Describing his 54 days of captivity, Itay said he had to come to terms with the fact that he might be killed.

"We were very, very hungry. I didn't have a shower for 54 days. My captors were very, very vicious. They didn't care. I had wounds in my legs, big holes in my legs.

"And you lived there in a horrific sense of fear. Every second that you live with this feeling is a terrible feeling, that you don't really know if you're going to wake up in the morning, or in a minute, if a missile is going to fall on you, if they're going to come in with a Kalashnikov and start spraying us with bullets. The conditions are very, very difficult there."

Israeli troops inspect brunt cars in aftermath of nova festival attack
Reuters

The war began when Hamas gunmen attacked southern Israel on 7 October, killing about 1,200 people and seizing 253 hostages. More than 31,200 people have been killed in Gaza since then, the Hamas-run health ministry says.

During their early morning assault, Hamas attackers stormed the Nova music festival site near the Israel-Gaza perimeter fence.

More than 360 young partygoers were shot, beaten or burnt to death. Another 40 were taken hostage, including Itay.

He remembers hearing rockets and shooting as gunmen encircled the festival, followed by screaming.

"We went in a vehicle trying to escape the place and after five minutes, we encountered a van of terrorists spraying all the vehicles with bullets without any mercy. I got shot in my leg. My sister also got shot in the leg," he said.

"And the terrorists got out of the van. They pulled me out, they tied my hands, and simply started driving into Gaza."

He said he thought he would be murdered when he was taken, with Hamas fighters making throat-slitting gestures at him.

"I saw my sister Maya injured and crying. Maya also that day said goodbye to me and told me if I come out of this alive, tell our parents that she loves them. This is a day I will never forget for the rest of my life."

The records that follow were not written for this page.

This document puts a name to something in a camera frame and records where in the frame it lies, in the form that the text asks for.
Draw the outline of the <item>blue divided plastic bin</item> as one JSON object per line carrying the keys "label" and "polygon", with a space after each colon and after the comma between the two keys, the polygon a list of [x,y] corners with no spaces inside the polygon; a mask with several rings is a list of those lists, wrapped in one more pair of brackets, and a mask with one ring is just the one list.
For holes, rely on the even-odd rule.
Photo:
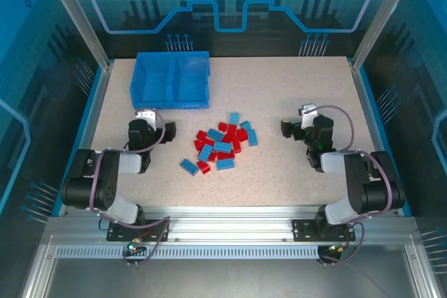
{"label": "blue divided plastic bin", "polygon": [[208,52],[141,52],[130,85],[133,108],[207,109],[209,78]]}

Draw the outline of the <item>aluminium mounting rail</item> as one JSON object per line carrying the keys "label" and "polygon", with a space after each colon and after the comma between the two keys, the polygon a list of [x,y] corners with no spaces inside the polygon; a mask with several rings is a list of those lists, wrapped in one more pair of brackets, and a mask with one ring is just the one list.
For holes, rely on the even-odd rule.
{"label": "aluminium mounting rail", "polygon": [[[291,245],[293,219],[313,219],[316,206],[266,207],[157,207],[146,206],[146,217],[170,217],[169,244],[181,245]],[[364,222],[367,245],[409,245],[420,242],[416,220],[400,213],[368,218]],[[105,233],[98,217],[70,208],[63,217],[49,218],[44,244],[99,245]]]}

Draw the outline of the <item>aluminium table side rail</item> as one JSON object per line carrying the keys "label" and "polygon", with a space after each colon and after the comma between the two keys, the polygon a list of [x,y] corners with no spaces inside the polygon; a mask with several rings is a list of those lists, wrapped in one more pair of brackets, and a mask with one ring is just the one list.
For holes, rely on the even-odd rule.
{"label": "aluminium table side rail", "polygon": [[[84,148],[89,149],[93,142],[94,133],[96,131],[99,115],[101,113],[101,108],[103,105],[106,89],[107,89],[108,82],[109,82],[110,75],[111,75],[111,68],[109,70],[104,70],[104,71],[105,71],[105,76],[98,86],[98,89],[97,89],[97,92],[95,95],[95,99],[94,99],[94,103],[92,105],[91,114],[90,114],[88,122],[87,122],[87,128],[86,128],[86,131],[85,131],[85,134],[84,134],[84,137],[82,139],[81,146],[79,149],[84,149]],[[63,207],[61,209],[61,213],[60,213],[61,216],[63,216],[65,214],[65,211],[66,211],[66,206],[63,205]]]}
{"label": "aluminium table side rail", "polygon": [[379,113],[379,107],[363,67],[361,67],[360,70],[353,71],[353,81],[358,92],[373,147],[376,151],[383,150],[389,154],[392,166],[397,175],[397,180],[400,181],[399,172],[397,171],[395,160]]}

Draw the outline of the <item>aluminium frame post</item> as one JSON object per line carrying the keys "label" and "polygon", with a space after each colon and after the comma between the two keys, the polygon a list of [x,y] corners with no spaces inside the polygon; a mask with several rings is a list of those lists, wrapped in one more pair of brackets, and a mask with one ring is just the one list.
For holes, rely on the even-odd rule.
{"label": "aluminium frame post", "polygon": [[78,0],[60,0],[84,42],[102,70],[108,70],[109,58]]}
{"label": "aluminium frame post", "polygon": [[351,61],[351,70],[360,70],[400,0],[383,0]]}

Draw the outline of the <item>small circuit board with LED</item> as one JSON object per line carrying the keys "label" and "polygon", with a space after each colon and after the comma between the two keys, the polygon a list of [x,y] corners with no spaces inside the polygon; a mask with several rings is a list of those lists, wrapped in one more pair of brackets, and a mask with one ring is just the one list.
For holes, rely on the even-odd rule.
{"label": "small circuit board with LED", "polygon": [[145,250],[144,246],[140,246],[140,243],[142,242],[141,238],[135,238],[132,239],[127,247],[126,250],[124,251],[124,256],[125,257],[131,257],[133,255],[136,255],[140,252],[143,252]]}
{"label": "small circuit board with LED", "polygon": [[326,253],[342,253],[348,247],[349,247],[349,241],[340,242],[338,244],[330,246],[326,250]]}

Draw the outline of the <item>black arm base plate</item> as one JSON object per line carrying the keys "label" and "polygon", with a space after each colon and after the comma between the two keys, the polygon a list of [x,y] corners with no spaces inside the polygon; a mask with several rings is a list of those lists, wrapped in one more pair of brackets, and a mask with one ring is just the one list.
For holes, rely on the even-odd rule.
{"label": "black arm base plate", "polygon": [[291,221],[294,242],[343,242],[355,241],[356,234],[348,225],[329,225],[325,221],[315,220]]}
{"label": "black arm base plate", "polygon": [[143,242],[156,242],[159,238],[164,223],[144,229],[125,228],[116,223],[109,223],[106,230],[106,240],[113,242],[131,242],[134,239],[139,239]]}

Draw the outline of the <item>blue table edge trim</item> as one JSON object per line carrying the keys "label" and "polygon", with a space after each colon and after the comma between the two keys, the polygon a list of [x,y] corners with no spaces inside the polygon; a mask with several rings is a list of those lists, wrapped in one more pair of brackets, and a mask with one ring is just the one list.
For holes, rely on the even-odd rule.
{"label": "blue table edge trim", "polygon": [[91,114],[91,109],[92,109],[92,105],[94,103],[95,95],[96,95],[98,86],[101,83],[101,81],[104,78],[104,76],[105,76],[105,71],[102,70],[101,68],[98,68],[98,70],[96,71],[96,74],[95,74],[95,78],[94,78],[94,82],[93,82],[91,91],[89,93],[89,96],[88,96],[88,99],[87,99],[87,102],[86,102],[86,105],[85,105],[84,112],[82,114],[82,118],[80,120],[80,125],[78,127],[78,131],[76,133],[75,140],[74,140],[74,143],[73,143],[73,148],[71,150],[70,156],[68,158],[67,166],[66,166],[66,169],[64,171],[64,175],[62,177],[62,180],[61,180],[61,184],[60,184],[60,187],[59,187],[59,192],[58,192],[58,195],[57,195],[57,199],[56,199],[56,202],[55,202],[55,204],[53,206],[52,214],[50,215],[51,217],[61,216],[60,213],[61,213],[61,209],[63,207],[63,204],[62,204],[62,201],[61,201],[61,190],[62,190],[64,182],[66,181],[66,178],[68,176],[68,173],[69,173],[69,170],[71,168],[71,164],[73,162],[75,153],[81,146],[81,142],[82,142],[82,139],[84,137],[84,134],[85,134],[85,131],[86,131],[86,128],[87,128],[87,122],[88,122],[89,116]]}

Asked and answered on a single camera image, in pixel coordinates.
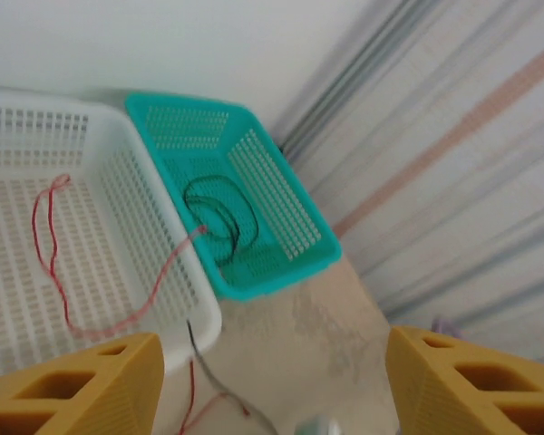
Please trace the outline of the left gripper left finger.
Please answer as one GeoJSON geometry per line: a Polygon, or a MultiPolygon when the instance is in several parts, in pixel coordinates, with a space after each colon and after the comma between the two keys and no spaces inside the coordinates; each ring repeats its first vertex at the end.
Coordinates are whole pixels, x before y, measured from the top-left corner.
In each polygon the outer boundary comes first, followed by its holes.
{"type": "Polygon", "coordinates": [[[0,376],[0,435],[151,435],[164,373],[135,333],[0,376]]]}

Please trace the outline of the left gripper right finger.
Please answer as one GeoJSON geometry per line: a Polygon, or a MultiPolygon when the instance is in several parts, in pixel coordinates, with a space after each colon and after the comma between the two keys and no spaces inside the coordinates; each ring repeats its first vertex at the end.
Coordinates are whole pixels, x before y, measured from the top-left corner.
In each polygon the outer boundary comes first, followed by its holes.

Initially, he was taken to a house with a tunnel entrance inside and then, he believes, to a hospital.

"We entered Gaza and the terrorists started shouting and screaming and celebrating. It was like a big party. They brought us into the house and in the middle of that house there was a shaft. They made us go down into it."

He said he was taken to a hospital where a "very, very anxious" doctor and several Hamas fighters were present. The doctor took the bullet from his leg without any anaesthetic or painkillers, he said.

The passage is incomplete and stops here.